- Theatrical film poster
- Directed by: Paul Mercier
- Written by: Paul Mercier
- Produced by: Anne Gately
- Starring: Ruth Bradley; Barry Ward; Brendan Gleeson; Liam Cunningham;
- Release date: 18 September 2015;
- Running time: 95 minutes
- Country: Ireland
- Language: English

= Pursuit (2015 film) =

Pursuit is a 2015 Irish crime thriller film written and directed by Paul Mercier. The film stars Ruth Bradley, Barry Ward, Liam Cunningham and Brendan Gleeson among an ensemble cast of Irish actors.

==Plot==
Pursuit is a modern-day gangland retelling of the ancient Irish legend of The Pursuit of Diarmuid and Gráinne.
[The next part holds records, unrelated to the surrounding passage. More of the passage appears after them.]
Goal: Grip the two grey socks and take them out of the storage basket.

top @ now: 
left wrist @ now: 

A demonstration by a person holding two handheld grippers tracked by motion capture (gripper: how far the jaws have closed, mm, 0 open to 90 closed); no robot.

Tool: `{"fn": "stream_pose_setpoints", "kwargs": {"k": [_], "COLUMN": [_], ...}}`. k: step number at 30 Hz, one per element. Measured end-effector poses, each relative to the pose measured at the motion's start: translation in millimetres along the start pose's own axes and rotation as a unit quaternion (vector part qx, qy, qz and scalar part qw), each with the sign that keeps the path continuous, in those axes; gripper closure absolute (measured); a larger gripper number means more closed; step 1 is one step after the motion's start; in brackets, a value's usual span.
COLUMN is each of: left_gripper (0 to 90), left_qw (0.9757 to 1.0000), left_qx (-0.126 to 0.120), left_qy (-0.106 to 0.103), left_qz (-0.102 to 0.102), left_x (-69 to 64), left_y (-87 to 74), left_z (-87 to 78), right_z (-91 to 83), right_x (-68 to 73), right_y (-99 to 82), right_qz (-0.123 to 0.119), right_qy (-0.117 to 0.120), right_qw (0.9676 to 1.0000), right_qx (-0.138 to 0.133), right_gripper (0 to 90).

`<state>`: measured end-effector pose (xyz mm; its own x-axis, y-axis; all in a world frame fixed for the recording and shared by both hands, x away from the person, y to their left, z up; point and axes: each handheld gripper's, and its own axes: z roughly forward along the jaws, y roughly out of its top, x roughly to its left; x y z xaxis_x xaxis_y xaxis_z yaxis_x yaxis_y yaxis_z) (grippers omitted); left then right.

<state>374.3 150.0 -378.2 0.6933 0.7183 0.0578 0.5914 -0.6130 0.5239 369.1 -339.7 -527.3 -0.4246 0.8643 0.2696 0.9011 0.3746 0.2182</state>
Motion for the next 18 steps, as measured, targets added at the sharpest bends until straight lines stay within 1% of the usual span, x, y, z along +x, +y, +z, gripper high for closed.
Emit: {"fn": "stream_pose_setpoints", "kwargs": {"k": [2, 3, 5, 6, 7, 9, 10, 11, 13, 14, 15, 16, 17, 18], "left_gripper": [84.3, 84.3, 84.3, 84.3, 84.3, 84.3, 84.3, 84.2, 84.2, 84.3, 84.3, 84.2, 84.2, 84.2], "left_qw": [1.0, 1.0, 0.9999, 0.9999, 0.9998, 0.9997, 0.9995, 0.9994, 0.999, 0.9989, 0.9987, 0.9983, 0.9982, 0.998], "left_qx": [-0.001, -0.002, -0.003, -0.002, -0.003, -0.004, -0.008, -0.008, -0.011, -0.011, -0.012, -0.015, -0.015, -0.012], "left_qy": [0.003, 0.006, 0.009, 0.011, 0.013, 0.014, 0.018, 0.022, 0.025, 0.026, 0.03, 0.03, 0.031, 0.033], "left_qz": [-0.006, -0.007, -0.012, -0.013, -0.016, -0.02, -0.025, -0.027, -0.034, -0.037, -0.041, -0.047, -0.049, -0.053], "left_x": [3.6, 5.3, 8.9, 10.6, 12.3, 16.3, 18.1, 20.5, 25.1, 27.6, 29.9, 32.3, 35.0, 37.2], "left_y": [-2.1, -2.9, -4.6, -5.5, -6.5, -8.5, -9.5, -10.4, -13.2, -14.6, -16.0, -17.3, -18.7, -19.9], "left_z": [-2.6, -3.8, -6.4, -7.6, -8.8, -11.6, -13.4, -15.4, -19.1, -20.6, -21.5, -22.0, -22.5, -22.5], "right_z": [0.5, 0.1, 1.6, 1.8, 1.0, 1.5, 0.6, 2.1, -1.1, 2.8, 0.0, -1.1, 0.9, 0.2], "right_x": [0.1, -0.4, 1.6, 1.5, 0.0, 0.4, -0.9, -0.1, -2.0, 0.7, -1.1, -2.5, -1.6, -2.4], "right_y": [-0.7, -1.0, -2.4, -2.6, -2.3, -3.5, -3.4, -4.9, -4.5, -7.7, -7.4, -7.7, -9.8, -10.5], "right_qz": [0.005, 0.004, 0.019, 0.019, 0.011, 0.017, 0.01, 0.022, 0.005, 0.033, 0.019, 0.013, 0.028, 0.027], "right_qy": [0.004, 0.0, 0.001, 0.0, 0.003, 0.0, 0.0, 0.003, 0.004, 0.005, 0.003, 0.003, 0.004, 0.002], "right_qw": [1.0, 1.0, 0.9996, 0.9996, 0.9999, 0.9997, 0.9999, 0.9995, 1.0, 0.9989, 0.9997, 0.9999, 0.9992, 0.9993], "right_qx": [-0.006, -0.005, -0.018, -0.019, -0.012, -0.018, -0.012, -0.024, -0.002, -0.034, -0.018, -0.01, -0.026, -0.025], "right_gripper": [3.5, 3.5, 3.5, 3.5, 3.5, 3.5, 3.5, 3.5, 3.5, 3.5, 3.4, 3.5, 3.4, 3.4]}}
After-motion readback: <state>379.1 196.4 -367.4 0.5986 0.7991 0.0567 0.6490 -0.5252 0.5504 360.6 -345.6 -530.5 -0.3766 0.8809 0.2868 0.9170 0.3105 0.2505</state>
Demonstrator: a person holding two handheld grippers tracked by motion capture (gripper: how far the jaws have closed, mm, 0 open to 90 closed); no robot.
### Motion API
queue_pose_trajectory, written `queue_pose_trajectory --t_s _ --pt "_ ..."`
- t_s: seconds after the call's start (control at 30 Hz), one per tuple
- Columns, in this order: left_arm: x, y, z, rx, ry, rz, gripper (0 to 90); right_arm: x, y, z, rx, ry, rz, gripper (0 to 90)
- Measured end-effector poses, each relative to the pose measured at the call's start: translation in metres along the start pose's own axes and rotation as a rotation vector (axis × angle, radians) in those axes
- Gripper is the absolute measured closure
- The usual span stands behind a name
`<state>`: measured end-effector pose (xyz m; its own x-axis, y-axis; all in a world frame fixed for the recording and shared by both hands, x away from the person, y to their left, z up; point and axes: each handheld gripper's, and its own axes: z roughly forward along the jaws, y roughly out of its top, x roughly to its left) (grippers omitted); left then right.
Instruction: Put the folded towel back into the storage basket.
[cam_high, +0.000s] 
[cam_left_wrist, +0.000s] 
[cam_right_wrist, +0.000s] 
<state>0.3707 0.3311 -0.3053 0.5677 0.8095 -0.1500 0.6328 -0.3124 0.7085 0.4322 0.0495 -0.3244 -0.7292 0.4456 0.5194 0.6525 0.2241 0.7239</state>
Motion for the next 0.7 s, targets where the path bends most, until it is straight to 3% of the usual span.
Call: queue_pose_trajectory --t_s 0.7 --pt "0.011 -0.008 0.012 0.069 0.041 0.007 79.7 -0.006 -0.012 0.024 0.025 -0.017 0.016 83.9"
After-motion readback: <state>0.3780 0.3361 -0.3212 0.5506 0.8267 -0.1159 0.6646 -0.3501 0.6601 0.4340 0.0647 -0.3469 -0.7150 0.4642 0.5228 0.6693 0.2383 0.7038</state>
Gráinne is daughter of a major crime boss and is promised in marriage Fionn, one of his lieutenants, to help cement an alliance. However, she's in love with Fionn's bodyguard Diarmuid, and her actions set off a wild chase across the country.

==Cast==
- Ruth Bradley as Gráinne
- Barry Ward as Diarmuid
- Brendan Gleeson as Searbhán
- Owen Roe as Mr. King
- Liam Cunningham as Fionn

==Release==
Pursuit premiered at the 28th annual Galway Film Fleadh on July 10, 2015. It was screened for Irish President Michael D. Higgins on September 9, 2015. It went on general release in IMC Cinemas across Ireland on September 18, 2015.

Pursuit received its network premiere on TV3 on March 20, 2016.